À mon sens, au commencement, l'écriture ne doit pas être un désir, mais un besoin. C'est malheureusement parce que beaucoup ont envie d'écrire sans en ressentir le besoin que le Net est submergé de productions sans aucun intérêt.
Contrairement à mon aîné, je conseille avec vigueur l'écriture d'introspection. Écrire son mal être est une bonne motivation et une excellente façon de passer à autre chose. Personnellement, cette méthode m'a permis de me remettre de la mort de mon grand-père et m'a même permis d'écrire l'une de mes nouvelles les plus touchantes, « La montre à Pépère », que vous pouvez lire dans le recueil de nouvelles « Chaîne de vies », disponible sur le site d'OXYMORON Éditions.
La seule motivation honorable, à mon sens, est de retirer du plaisir, soit immédiat, lors de l'écriture, soit à posteriori, par soulagement.
Par contre, je suis d'accord avec Bernard (oui, je me permets de l'appeler par son prénom), avec le fait que choisir d'écrire uniquement pour l'argent et la gloire est une absurdité sans nom.
2. - Les handicaps
Le principal problème de l'écriture, c'est que c'est un acte solitaire absolu. On est seul avec sa feuille et soi même. Si on a rien à dire aux autres ni à se dire à soi même, l'écriture ne va que vous faire mesurer ce vide intérieur. Désolé. Il n'y a pas d'acte qui ne soit pas avec des contreparties. Si vous devenez écrivain professionnel «sérieux» préparez-vous à passer au moins 5 heures par jour enfermé seul devant un ordinateur, une machine à écrire ou un calepin. Vous en sentez-vous capable ?
Le principal intérêt de l'écriture, c'est que c'est un acte solitaire, à la base, mais qui a besoin d'autrui pour exister. De plus, c'est un art qui ne nécessite aucun investissement financier : un stylo, un crayon, une feuille, un bâton dans du sable, ou l'ordinateur que vous avez acheté pour télécharger de la musique, des films et discuter avec vos potes. Si vous n'avez rien à dire, vous abandonnerez rapidement et passerez à autre chose.
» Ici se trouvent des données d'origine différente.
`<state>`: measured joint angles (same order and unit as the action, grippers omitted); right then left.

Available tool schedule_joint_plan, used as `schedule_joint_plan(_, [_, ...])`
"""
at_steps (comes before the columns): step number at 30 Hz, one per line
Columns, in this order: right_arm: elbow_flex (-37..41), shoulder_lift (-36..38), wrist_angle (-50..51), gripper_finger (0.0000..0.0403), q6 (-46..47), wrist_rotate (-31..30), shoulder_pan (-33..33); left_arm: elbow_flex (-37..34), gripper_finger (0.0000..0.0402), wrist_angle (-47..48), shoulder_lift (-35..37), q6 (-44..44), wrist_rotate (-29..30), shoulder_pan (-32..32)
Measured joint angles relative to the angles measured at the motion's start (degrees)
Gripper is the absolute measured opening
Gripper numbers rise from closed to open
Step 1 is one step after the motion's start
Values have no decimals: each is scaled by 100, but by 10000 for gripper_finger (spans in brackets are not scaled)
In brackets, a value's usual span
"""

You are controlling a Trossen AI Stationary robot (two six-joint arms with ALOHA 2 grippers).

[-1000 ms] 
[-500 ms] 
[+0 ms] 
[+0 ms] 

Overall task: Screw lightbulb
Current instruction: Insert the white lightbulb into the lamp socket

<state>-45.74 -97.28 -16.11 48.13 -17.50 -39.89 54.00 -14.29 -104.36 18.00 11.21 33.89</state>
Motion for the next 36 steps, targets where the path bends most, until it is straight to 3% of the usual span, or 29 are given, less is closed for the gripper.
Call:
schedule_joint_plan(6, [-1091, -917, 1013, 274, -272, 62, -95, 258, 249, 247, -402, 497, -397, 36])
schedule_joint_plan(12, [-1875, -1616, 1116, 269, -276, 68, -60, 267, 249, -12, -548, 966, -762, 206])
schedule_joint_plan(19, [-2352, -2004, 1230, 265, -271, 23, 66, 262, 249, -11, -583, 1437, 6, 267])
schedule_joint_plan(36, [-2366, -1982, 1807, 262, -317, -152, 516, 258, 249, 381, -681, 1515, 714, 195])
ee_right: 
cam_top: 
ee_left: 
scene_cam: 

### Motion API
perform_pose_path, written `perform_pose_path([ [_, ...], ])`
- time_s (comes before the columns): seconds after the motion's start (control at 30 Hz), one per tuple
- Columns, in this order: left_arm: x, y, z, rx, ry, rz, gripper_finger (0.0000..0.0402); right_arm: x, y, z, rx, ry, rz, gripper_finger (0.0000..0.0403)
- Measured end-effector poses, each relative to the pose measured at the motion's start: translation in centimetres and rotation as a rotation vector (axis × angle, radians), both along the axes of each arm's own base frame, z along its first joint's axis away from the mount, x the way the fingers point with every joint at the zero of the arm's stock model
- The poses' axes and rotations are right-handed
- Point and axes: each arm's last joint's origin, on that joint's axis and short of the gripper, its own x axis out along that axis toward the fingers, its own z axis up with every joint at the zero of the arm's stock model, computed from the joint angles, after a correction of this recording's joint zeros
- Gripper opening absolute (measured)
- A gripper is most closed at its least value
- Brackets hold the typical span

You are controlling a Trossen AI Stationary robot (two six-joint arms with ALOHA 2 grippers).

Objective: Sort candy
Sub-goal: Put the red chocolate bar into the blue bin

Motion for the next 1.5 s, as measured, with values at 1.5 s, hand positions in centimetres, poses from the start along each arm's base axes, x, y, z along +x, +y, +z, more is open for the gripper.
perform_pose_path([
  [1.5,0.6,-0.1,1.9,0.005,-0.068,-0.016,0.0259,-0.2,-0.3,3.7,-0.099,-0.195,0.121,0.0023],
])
Si vous avez des choses à partager, alors, vous créerez un lien particulier avec vos lecteurs.
Si vous devenez un écrivain professionnel « sérieux », vous passerez au moins 5 heures par jour enfermé seul devant un ordinateur. Préféreriez-vous passer 8 heures par jour seul devant une machine-outil ?
3. - Un artisanat
On dit que pour réussir il faut trois choses : le talent, le travail et la chance. Mais que deux suffisent. Talent plus travail, on n'a pas besoin de chance. Talent plus chance, on n'a pas besoin de travail. Travail plus chance, on a pas besoin de talent. Vu qu'on ne peut pas agir sur la chance, mieux vaut donc le talent et le travail.
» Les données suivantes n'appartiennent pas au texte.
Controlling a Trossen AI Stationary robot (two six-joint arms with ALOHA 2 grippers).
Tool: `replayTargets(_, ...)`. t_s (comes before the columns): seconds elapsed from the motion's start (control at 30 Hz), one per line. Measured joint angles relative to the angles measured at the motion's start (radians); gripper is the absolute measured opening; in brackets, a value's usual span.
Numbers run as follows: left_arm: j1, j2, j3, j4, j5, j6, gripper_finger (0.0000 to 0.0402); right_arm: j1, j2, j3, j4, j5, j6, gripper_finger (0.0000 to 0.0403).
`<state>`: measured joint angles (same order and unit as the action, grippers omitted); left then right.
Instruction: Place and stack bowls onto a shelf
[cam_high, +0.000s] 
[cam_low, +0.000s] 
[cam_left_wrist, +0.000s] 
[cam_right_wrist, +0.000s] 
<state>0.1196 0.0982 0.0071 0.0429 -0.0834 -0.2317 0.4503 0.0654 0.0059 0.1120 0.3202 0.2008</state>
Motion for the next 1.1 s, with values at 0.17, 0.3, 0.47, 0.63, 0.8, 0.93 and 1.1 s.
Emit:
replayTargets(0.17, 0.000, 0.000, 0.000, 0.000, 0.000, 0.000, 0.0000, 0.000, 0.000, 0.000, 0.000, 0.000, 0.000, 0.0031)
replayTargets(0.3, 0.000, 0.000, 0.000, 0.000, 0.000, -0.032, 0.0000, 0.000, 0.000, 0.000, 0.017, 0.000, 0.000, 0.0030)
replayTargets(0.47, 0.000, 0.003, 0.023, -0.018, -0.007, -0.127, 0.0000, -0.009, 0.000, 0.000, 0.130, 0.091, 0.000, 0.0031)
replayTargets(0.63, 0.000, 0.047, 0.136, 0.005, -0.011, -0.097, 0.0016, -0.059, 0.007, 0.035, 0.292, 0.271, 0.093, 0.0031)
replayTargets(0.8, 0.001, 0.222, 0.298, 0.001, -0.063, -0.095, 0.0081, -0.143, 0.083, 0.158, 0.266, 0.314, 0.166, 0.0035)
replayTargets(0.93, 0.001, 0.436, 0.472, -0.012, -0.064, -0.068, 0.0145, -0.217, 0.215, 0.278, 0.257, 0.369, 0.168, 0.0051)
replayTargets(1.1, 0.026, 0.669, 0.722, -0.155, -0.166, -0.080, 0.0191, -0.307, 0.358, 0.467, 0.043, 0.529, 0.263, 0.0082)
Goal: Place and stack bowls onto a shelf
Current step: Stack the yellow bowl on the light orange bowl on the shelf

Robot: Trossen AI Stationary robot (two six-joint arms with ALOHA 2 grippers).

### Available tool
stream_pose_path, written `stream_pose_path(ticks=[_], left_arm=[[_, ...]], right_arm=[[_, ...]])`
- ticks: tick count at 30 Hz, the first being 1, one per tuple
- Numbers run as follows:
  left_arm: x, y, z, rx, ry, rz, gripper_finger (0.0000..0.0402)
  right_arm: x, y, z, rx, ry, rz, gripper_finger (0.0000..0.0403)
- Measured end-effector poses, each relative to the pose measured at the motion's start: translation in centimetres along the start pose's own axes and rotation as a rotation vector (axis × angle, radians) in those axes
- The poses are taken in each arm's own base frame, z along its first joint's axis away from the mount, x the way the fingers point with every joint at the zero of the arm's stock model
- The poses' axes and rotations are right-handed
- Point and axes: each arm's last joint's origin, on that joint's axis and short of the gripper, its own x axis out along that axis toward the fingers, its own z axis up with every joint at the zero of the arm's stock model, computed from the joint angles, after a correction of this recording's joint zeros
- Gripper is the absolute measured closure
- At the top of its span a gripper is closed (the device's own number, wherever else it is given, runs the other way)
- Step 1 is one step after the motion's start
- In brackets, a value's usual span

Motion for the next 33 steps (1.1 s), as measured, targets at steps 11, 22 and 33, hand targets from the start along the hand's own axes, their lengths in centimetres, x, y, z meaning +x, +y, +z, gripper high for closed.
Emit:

Comment savoir si on a le talent...? En général les gens qui ont le talent d'écrire ont déjà pris l'habitude de raconter des histoires à leur entourage. Ils prennent plaisir à relater des événements vécus ou lus, et naturellement on a envie de les écouter. Ce n'est pas obligatoire, mais c'est un premier signe. Souvent les gens qui racontent bien les blagues finissent par comprendre les mécanismes d'avancée d'une intrigue et d'une chute. La blague est l'haïku du roman. D'ailleurs tout bon roman doit pouvoir se résumer à une blague.
Admettons qu'il faille trois choses pour réussir dans l'écriture, Travail, Talent et Chance. Mais que deux critères parmi le TTC suffisent. Pour autant, il est nécessaire d'expliquer à Bernard que, si la Chance ne se contrôle pas, le Talent non plus. Du coup, la seule chose que l'on peut gérer, c'est le Travail. Mais le Travail ne suffit pas à produire de bons textes. De plus, il n'est pas besoin de produire de bons textes pour réussir. Parmi les livres qui se vendent bien, tous ne sont pas bons. Parmi les livres qui ne se vendent pas, tous ne sont pas mauvais. Ainsi, autre que la Chance ou le Talent, il est préférable d'avoir les Connaissances ou d'être déjà Connu.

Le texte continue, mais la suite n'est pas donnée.